Byron York‘s latest Washington Examiner article details congressional conservatives’ skepticism about budget deals promising trillions of dollars in cuts.
Boehner has spoken repeatedly about “trillions, not billions” in federal spending cuts. There has been talk of $2 trillion, $3 trillion, maybe even more in cuts. But conservative lawmakers ask: Will the cuts be real?
In their Pledge to America, Republican lawmakers promised to cut $100 billion in spending in their first year in control of the House. Once in office, that proved to be exceedingly difficult. First the GOP prorated the $100 billion down to $60 billion, saying there wasn’t enough time left in the fiscal year to cut the whole amount in fiscal 2011. Then $60 billion became $32 billion, and some critics said even that relatively small figure wasn’t real.

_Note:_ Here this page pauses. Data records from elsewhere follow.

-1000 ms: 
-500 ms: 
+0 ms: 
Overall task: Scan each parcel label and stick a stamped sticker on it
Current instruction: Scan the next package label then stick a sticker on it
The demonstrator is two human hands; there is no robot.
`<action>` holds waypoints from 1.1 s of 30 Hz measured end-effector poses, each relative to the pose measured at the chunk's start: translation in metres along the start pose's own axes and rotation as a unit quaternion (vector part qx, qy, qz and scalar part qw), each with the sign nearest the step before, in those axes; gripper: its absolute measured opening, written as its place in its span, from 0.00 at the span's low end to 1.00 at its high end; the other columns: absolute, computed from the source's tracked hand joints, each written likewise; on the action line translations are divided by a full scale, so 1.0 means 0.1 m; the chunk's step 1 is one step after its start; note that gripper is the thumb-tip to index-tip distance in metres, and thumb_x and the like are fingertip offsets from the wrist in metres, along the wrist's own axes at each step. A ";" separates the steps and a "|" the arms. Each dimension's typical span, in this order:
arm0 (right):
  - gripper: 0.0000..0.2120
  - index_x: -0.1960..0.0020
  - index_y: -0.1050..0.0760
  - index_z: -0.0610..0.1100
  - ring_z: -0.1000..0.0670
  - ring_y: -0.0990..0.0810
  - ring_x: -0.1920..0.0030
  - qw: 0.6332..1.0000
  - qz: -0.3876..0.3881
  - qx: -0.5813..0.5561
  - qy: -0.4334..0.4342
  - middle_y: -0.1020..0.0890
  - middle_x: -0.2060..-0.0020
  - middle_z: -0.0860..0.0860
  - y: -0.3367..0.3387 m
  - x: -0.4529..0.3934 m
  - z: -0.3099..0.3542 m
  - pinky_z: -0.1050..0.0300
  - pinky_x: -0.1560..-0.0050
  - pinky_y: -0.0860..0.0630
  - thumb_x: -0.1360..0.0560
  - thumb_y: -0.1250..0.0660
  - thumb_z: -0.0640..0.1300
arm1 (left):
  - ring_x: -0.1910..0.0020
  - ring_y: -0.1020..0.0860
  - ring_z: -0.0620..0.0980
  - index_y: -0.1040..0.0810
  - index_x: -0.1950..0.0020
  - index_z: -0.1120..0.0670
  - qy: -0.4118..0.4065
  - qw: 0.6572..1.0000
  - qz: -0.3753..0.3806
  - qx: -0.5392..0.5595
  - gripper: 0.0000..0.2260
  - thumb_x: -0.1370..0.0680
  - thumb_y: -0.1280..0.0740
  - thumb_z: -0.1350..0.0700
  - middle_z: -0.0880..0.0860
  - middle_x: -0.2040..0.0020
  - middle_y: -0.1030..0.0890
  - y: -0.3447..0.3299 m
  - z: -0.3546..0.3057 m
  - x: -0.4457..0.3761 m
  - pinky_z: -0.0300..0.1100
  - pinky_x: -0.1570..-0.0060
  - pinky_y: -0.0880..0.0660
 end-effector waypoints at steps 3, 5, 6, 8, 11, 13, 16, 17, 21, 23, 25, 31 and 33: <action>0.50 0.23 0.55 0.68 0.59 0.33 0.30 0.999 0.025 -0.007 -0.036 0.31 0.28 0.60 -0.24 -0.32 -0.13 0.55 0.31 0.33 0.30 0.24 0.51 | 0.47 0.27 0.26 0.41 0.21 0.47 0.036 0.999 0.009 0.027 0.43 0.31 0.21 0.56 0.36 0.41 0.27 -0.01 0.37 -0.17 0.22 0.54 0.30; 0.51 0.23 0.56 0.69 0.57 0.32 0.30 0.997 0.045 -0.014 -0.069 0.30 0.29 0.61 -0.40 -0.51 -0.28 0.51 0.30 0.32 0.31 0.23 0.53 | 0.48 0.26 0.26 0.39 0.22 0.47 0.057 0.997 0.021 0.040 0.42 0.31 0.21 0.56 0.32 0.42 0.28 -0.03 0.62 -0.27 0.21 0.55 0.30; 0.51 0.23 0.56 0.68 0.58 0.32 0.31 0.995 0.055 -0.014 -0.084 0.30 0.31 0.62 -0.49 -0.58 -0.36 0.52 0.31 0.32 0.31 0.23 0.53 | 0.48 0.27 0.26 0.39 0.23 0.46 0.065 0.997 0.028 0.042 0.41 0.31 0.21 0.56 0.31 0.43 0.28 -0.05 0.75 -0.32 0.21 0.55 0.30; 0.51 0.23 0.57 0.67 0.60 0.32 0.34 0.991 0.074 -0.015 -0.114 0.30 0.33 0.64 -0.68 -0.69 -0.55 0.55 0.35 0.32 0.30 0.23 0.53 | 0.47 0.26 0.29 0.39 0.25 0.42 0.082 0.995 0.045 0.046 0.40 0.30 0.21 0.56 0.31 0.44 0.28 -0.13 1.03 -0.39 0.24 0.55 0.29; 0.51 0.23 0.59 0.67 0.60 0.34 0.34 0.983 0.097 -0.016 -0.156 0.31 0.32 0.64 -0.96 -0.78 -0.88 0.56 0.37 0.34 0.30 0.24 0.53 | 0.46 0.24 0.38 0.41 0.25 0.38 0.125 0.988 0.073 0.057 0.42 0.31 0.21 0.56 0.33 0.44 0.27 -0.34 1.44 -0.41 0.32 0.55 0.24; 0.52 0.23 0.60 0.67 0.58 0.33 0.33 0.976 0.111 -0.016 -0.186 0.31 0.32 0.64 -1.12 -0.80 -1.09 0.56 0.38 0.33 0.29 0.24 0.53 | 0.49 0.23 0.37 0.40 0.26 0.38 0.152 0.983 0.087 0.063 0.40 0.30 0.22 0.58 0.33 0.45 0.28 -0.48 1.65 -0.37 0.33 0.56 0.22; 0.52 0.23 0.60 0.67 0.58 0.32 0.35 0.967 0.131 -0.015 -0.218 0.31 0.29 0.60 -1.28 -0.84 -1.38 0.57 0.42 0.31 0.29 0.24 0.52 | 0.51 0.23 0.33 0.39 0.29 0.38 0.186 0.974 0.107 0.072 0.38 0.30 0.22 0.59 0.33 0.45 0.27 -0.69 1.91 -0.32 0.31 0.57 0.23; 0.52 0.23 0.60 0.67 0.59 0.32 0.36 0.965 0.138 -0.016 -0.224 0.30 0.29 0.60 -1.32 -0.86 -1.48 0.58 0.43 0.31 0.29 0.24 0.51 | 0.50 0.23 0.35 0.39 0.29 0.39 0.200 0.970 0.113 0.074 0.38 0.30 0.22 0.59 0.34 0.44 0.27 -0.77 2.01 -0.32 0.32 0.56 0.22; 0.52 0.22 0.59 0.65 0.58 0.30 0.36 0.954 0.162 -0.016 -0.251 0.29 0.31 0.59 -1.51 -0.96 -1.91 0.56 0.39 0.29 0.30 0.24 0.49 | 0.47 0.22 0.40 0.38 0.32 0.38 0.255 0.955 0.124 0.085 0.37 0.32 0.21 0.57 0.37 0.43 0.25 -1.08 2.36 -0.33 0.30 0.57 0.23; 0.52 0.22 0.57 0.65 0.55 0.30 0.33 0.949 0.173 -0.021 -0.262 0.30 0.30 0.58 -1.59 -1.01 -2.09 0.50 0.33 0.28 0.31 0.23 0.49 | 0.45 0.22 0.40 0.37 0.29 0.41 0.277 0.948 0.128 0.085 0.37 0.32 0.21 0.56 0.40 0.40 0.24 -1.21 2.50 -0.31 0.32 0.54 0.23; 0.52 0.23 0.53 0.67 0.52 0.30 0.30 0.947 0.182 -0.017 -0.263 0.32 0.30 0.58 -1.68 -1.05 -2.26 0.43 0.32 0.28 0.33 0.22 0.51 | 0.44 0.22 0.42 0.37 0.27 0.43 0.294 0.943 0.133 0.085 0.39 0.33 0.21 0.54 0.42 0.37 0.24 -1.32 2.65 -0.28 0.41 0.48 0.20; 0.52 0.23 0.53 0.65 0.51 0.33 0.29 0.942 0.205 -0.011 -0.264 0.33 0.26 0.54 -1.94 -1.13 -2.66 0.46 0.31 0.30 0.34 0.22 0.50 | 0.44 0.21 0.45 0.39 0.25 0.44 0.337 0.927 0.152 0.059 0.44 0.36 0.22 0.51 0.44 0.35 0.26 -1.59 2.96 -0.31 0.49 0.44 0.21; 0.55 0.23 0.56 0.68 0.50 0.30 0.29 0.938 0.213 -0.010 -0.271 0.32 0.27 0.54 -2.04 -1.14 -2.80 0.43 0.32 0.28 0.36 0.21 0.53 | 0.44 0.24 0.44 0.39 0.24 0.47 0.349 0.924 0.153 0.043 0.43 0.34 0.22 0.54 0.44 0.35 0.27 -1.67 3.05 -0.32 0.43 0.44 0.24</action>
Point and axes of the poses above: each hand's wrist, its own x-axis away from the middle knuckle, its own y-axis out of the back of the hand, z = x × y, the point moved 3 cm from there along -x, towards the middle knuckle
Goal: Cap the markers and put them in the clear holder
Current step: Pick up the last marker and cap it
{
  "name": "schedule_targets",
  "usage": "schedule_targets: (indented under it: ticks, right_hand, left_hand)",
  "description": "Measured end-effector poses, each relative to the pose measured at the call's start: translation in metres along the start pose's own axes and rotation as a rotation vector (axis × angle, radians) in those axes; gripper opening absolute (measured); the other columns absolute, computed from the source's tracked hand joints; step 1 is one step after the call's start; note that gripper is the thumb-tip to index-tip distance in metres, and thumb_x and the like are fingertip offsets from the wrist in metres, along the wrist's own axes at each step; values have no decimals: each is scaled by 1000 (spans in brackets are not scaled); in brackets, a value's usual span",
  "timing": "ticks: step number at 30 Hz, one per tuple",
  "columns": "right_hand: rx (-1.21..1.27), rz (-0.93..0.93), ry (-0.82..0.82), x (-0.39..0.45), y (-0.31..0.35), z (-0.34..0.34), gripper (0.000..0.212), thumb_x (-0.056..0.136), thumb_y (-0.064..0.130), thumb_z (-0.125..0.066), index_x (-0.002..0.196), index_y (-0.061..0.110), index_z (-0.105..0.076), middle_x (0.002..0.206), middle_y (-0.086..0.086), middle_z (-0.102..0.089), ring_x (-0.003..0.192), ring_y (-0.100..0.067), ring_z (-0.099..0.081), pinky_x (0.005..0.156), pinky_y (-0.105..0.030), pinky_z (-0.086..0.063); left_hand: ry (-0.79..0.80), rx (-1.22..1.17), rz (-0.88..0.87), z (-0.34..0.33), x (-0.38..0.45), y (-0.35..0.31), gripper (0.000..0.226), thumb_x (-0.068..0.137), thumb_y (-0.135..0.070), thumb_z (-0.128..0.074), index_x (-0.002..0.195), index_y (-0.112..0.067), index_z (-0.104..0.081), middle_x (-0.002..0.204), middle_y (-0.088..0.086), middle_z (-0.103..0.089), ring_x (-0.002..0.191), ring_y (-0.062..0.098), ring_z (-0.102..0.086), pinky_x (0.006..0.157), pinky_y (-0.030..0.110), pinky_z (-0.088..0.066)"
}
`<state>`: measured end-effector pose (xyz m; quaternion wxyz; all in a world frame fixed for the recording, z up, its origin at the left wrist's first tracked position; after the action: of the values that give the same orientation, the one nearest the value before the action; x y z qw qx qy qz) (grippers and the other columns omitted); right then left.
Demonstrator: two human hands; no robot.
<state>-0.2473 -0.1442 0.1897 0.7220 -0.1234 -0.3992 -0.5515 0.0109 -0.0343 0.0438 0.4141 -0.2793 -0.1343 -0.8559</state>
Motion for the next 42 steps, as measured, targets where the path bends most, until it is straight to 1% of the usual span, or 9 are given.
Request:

So now both Republicans and Democrats are casually talking about cutting trillions of dollars? A cut of even $1 trillion over 10 years would require cutting $100 billion each year for the next decade, which the Republicans’ experience earlier this year suggests might be a stretch. And that’s before anyone starts talking about $2 trillion or $3 trillion.
“The devil is in the details,” says a Republican strategist closely involved in the debt fight. “When you’re talking about $1 trillion, you’re talking about $100 billion a year, but it doesn’t necessarily have to be evenly distributed among the years.” Does that mean it might be loaded mostly at the end of the decade, when it might not even happen? “That’s where you get into the details,” the strategist says.
Talk like that is not going to inspire much faith among skeptical conservatives, many of whom prefer the Cut, Cap and Balance approach that would require immediate cuts, a limit on government spending as a percentage of gross domestic product, and the passage of a balanced budget amendment.